Six One Commodities LLC closed a $540 million one-year revolving borrowing base credit line on Tuesday, up from $225 million previously, according to the firm and ING Capital LLC, one of the banks leading the financing. The facility will be used to fund a pair of recent pipeline and storage acquisitions, but it includes an extra $90 million because it was oversubscribed.
That money will come in handy to help meet collateral and credit needs if gas prices extend their recent rally, said Sutton, whose firm is backed by Pinnacle Asset Management LP. “The price sensitivity to the weather over the next few months is going to be extreme,” he said in a telephone interview.

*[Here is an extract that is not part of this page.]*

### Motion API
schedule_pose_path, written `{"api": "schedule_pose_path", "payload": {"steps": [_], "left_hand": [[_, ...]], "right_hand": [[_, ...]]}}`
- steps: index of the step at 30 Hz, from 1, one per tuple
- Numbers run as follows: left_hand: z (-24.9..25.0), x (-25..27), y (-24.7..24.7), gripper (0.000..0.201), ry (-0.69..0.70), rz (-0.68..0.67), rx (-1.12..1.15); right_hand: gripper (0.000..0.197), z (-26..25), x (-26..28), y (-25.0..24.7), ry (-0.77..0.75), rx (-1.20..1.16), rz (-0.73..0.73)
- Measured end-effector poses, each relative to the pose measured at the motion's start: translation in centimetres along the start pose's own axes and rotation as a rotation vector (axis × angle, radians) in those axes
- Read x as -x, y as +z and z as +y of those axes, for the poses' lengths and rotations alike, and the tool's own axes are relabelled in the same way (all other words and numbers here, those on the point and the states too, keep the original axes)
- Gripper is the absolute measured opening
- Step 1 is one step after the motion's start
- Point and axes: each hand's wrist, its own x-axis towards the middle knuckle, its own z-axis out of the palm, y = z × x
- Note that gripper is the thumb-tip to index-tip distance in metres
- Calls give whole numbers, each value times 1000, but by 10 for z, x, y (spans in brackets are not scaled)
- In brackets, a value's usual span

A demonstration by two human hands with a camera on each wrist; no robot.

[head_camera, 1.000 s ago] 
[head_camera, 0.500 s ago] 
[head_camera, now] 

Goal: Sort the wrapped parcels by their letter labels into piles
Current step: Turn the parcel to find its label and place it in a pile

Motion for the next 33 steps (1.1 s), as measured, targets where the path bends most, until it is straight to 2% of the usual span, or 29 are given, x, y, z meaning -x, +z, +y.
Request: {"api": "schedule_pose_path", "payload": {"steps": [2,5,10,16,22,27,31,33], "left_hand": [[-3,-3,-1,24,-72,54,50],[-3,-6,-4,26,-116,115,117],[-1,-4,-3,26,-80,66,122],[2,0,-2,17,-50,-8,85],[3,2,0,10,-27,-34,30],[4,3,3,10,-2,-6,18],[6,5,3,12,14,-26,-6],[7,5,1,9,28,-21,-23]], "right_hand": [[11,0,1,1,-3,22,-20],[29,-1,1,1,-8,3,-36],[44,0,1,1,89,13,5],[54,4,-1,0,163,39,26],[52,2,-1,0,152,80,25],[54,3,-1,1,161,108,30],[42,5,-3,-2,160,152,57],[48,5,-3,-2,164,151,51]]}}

Energy shortages ripping through Europe and Asia have led to extreme spikes in global gas and power prices, underscoring the challenge of maintaining reliable supplies in the push toward zero-carbon energy. In the U.S., gas prices have also soared on concern that stockpiles will struggle to meet demand this winter as exports to overseas buyers surge.
Mild weather could send gas at the Henry Hub in Louisiana, the U.S. benchmark, plunging toward $2.50 per million British thermal units while frigid conditions could cause prices to double from current levels near $6, Sutton said. The biggest surges are poised to be in regional markets like New England, which may have to compete with Europe for supplies, he added.
Traders are shoring up their liquidity in anticipation of margin calls and higher collateral requirements that’ll inevitably come with rising prices and increased volatility, said Matthew Rosetti, head of North America trade and commodity finance at ING. The expansion of Six One’s credit facility was led by ING, Wells Fargo Bank NA and MUFG Bank Ltd with participation from HSBC Bank USA NA, Societe Generale and Cooperative Rabobank UA.